Return the entire listing, character for character.

▬▬▬

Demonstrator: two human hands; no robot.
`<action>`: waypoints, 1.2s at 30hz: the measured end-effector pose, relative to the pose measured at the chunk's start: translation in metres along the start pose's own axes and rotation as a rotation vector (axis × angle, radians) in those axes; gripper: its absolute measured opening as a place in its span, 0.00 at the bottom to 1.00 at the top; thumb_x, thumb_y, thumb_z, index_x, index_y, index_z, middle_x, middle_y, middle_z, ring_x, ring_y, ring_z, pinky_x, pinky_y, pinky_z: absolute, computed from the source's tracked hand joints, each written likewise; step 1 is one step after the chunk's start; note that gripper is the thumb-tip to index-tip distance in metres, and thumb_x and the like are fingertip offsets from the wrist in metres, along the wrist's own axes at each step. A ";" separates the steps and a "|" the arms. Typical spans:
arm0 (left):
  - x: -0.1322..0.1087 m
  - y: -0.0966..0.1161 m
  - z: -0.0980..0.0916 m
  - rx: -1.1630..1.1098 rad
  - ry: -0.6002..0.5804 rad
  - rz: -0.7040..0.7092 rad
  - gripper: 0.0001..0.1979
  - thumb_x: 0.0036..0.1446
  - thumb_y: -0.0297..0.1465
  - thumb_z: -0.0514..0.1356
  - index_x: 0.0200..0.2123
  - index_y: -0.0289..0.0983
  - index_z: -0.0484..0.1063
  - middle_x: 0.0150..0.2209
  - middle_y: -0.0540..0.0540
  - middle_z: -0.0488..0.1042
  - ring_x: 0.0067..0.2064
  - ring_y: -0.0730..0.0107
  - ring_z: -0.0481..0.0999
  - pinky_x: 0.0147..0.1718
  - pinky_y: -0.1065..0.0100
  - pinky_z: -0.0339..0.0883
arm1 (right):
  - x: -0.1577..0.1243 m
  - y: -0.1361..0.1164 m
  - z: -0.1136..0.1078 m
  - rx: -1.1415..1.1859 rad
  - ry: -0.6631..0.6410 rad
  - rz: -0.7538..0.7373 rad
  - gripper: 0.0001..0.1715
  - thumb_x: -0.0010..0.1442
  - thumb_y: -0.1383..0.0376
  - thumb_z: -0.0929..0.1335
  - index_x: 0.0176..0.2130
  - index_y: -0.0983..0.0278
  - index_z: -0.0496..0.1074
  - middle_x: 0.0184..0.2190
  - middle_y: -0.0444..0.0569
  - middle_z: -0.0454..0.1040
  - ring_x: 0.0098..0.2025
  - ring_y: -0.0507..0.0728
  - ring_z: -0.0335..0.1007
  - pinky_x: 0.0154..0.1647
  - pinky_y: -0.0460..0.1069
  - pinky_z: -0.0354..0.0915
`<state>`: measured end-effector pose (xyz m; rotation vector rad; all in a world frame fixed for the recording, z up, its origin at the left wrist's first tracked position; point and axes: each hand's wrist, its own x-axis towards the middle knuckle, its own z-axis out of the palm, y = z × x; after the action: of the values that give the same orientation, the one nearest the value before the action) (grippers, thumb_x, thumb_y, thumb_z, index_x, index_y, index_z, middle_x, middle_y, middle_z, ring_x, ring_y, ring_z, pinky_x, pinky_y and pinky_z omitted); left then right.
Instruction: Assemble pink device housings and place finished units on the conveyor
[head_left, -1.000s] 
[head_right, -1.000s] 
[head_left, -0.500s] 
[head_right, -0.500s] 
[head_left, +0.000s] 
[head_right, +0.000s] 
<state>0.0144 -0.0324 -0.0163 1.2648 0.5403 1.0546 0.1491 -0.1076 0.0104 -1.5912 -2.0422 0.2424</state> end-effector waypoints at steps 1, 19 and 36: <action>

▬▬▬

(ANSWER FOR THIS EXERCISE)
Demonstrator: two human hands; no robot.
`<action>`: waypoints, 1.2s at 30hz: the measured end-effector pose, relative to the pose measured at the chunk's start: translation in metres along the start pose's own axes and rotation as a rotation vector (axis × angle, radians) in those axes; gripper: its absolute measured opening as a place in its span, 0.00 at the bottom to 1.00 at the top; thumb_x, thumb_y, thumb_z, index_x, index_y, index_z, middle_x, middle_y, middle_z, ring_x, ring_y, ring_z, pinky_x, pinky_y, pinky_z: absolute, computed from the source's tracked hand joints, each written likewise; step 1 is one step after the chunk's start; note that gripper is the thumb-tip to index-tip distance in metres, and thumb_x and the like are fingertip offsets from the wrist in metres, along the wrist's own axes at each step. A ";" separates the steps and a "|" the arms. Typical spans:
arm0 (left):
  - x: -0.1322..0.1087 m
  - y: -0.0966..0.1161 m
  - z: -0.0980..0.0916 m
  - rx: -1.1630..1.1098 rad
  - ry: -0.6002..0.5804 rad
  - rz: -0.7040..0.7092 rad
  - gripper: 0.0001..0.1979
  - thumb_x: 0.0036..0.1446
  - thumb_y: -0.0297..0.1465
  - thumb_z: -0.0514..0.1356
  - index_x: 0.0200..0.2123
  - index_y: -0.0289..0.0983
  - index_z: -0.0484..0.1063
  - middle_x: 0.0150..0.2209
  - middle_y: -0.0540..0.0540
  - middle_z: -0.0488..0.1042
  - ring_x: 0.0067..0.2064
  - ring_y: -0.0730..0.0107
  - ring_z: -0.0481..0.0999
  - pinky_x: 0.0147..0.1718
  - pinky_y: -0.1065..0.0100
  - pinky_z: -0.0339..0.0883
arm1 (right):
  - x: -0.1577..0.1243 m
  - y: -0.1361..0.1164 m
  - z: -0.1136..0.1078 m
  - rx: -1.1415..1.1859 rad
  - ry: -0.6631..0.6410 rad
  - rz: -0.7538..0.7373 rad
  - gripper: 0.0001..0.1715
  - thumb_x: -0.0010..0.1442
  - thumb_y: -0.1383..0.0376
  - thumb_z: -0.0929..0.1335
  - index_x: 0.0176..0.2130
  - index_y: -0.0983..0.0278
  - index_z: -0.0496..0.1074
  - middle_x: 0.0184..0.2190
  - middle_y: -0.0444..0.0569
  - middle_z: -0.0454..0.1040
  - ring_x: 0.0098..0.2025
  - ring_y: -0.0507..0.0728
  - ring_z: -0.0335..0.1007
  - pinky_x: 0.0154..0.1647
  - pinky_y: -0.0460..0.1069
  - pinky_z: -0.0354..0.0915
`<state>`: measured end-effector pose (xyz m; rotation vector rad; all in a world frame fixed for the recording, z up, its origin at the left wrist's first tracked position; point and axes: each hand's wrist, its own x-axis towards the middle knuckle, its own z-axis out of the palm, y = z × x; after the action: of the values that give the same orientation, the one nearest the value before the action) (grippers, thumb_x, thumb_y, thumb_z, index_x, index_y, index_z, middle_x, middle_y, middle_z, ring_x, ring_y, ring_z, pinky_x, pinky_y and pinky_z omitted); left then right.
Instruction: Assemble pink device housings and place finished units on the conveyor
[head_left, -1.000s] 
[head_right, -1.000s] 
[head_left, -0.500s] 
[head_right, -0.500s] 
[head_left, +0.000s] 
[head_right, +0.000s] 
<state>0.0144 -0.0324 -0.0163 1.2648 0.5403 1.0546 0.1491 -0.1076 0.0104 -1.5912 -2.0422 0.2424</state> end-effector waypoints at steps 1, 19 and 36: <action>

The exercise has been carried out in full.